The ASNC cited four other unresolved issues with the new guideline that also influenced it decision not to give its endorsement, including the need for greater emphasis on patient-first imaging; emphasis needed on the benefits of multimodality testing; that all stress testing modalities should not be lumped together; and concerns regarding the unintended effect on payers and potential test substitution.
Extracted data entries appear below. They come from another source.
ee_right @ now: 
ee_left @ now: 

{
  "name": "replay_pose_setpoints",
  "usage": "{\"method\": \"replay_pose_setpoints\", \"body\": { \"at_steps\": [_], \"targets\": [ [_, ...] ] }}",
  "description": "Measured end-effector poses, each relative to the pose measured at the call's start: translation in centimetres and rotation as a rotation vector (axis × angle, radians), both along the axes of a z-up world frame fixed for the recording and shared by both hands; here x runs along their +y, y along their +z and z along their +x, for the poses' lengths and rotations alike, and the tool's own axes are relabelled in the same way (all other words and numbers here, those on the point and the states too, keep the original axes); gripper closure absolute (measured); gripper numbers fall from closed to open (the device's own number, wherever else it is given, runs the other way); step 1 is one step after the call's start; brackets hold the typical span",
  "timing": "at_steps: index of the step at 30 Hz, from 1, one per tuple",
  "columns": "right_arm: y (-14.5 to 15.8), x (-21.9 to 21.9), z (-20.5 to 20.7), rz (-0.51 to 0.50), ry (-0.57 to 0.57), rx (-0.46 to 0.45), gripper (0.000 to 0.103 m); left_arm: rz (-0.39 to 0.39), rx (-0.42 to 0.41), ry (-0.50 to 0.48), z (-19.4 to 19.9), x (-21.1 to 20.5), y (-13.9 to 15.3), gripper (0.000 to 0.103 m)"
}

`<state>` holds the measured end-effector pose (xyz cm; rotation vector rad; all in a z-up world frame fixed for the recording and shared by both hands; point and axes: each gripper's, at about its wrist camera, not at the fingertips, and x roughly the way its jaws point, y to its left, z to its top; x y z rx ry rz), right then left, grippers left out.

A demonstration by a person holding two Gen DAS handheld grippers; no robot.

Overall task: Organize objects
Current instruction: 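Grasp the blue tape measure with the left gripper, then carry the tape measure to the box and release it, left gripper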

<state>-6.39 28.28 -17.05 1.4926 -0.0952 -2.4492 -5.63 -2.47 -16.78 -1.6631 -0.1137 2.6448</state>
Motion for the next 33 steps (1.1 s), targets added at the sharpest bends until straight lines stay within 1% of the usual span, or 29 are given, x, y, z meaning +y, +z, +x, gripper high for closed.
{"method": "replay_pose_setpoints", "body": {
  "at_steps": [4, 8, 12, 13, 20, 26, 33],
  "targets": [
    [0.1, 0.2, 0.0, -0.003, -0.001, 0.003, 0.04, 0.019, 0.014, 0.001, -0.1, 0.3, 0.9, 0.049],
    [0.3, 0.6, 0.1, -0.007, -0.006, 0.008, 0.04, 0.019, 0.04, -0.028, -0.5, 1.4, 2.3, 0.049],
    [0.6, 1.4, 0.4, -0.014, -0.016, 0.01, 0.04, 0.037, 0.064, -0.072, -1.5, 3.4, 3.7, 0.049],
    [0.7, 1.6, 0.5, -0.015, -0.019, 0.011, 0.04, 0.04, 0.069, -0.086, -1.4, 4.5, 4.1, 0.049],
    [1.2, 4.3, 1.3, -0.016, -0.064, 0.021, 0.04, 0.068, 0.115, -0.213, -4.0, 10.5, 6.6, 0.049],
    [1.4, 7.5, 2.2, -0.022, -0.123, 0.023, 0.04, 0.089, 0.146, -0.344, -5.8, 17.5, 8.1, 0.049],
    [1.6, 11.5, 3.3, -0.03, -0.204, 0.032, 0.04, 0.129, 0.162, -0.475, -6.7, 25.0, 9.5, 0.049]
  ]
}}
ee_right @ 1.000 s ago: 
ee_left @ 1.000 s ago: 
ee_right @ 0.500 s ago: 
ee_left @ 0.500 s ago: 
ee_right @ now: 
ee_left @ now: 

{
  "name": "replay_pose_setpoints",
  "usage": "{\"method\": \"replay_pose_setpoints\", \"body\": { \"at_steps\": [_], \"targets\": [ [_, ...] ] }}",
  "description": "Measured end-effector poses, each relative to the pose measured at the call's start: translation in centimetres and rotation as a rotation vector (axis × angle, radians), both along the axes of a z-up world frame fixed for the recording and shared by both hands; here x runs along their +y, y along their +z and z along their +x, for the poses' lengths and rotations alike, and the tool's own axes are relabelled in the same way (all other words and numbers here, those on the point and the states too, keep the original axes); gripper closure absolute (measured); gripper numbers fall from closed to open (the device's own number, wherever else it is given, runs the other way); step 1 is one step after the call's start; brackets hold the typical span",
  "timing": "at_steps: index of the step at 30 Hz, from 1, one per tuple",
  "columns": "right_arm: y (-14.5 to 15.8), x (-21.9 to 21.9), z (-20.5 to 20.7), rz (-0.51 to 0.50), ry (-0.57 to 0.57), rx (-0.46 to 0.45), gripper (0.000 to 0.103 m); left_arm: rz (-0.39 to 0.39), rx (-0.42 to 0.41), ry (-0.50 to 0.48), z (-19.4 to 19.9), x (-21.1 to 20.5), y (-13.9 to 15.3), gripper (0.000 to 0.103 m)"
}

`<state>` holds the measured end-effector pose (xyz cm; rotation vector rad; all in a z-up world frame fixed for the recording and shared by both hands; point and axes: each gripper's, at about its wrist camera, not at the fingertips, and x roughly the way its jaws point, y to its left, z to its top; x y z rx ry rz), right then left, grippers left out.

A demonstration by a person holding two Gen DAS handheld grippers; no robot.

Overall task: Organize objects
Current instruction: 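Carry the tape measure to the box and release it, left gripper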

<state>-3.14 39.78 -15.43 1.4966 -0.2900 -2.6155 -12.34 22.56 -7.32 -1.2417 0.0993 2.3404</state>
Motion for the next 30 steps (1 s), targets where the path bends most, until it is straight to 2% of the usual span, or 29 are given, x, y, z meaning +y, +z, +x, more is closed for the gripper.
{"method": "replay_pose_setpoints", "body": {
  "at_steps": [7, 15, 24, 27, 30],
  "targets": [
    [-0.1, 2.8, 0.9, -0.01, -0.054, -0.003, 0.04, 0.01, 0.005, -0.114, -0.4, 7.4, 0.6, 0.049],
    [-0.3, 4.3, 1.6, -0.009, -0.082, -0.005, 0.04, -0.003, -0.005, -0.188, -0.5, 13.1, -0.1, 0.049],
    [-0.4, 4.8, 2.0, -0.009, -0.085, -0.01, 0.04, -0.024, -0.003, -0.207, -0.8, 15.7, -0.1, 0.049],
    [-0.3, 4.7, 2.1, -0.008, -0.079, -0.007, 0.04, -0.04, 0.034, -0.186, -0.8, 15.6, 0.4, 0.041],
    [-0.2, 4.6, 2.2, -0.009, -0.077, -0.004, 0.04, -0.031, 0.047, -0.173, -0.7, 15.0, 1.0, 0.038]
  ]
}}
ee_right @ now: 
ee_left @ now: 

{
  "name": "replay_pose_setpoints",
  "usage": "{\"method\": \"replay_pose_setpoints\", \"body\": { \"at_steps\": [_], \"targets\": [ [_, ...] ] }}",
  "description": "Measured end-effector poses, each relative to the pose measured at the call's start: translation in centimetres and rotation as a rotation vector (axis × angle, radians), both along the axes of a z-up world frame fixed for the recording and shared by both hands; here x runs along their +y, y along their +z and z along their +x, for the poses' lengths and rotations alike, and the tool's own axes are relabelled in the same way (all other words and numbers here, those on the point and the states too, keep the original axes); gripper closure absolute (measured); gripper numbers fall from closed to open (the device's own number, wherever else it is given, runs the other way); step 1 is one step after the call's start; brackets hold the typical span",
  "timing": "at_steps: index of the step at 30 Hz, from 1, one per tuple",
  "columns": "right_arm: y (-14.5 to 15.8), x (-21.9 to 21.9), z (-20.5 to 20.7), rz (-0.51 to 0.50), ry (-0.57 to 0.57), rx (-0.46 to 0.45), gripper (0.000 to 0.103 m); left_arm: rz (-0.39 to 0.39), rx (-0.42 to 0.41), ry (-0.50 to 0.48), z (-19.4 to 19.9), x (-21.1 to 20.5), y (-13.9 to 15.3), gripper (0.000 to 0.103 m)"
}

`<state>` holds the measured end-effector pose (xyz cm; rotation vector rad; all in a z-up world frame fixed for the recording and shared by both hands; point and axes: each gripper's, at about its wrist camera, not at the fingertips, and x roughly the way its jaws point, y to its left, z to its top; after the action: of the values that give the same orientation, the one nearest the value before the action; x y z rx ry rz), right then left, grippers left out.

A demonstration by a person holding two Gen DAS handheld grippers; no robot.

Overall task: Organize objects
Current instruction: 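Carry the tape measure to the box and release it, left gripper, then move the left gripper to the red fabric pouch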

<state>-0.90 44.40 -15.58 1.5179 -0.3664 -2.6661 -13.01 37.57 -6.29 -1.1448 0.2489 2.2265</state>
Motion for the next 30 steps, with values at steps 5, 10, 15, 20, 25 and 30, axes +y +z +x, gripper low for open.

In a prior policy statement published in the Journal of the American College of Cardiology, the ACC Imaging Council, American Society of Echocardiography, ASNC, Society of Cardiovascular Computed Tomography, Society for Cardiovascular Magnetic Resonance and the Society of Nuclear Medicine and Molecular Imaging criticized test substitution policies and endorsed patients-centered approaches to noninvasive testing.

“Cardiovascular test selection is highly nuanced and needs to reflect numerous variables, including individual patient factors, local expertise and access, and technology-related details,” Sharmila Dorbala, MD, MPH, MASNC, senior author of the policy statement and immediate past president of the ASNC, said in a press release. “Test substitution policies can lead to patients receiving the wrong test, unnecessary testing, and care delays. Insurers’ push to use a single first-line test in all patients with chest pain is not supported by evidence and may undermine a patient’s confidence in, and adherence to, their treatment plan.”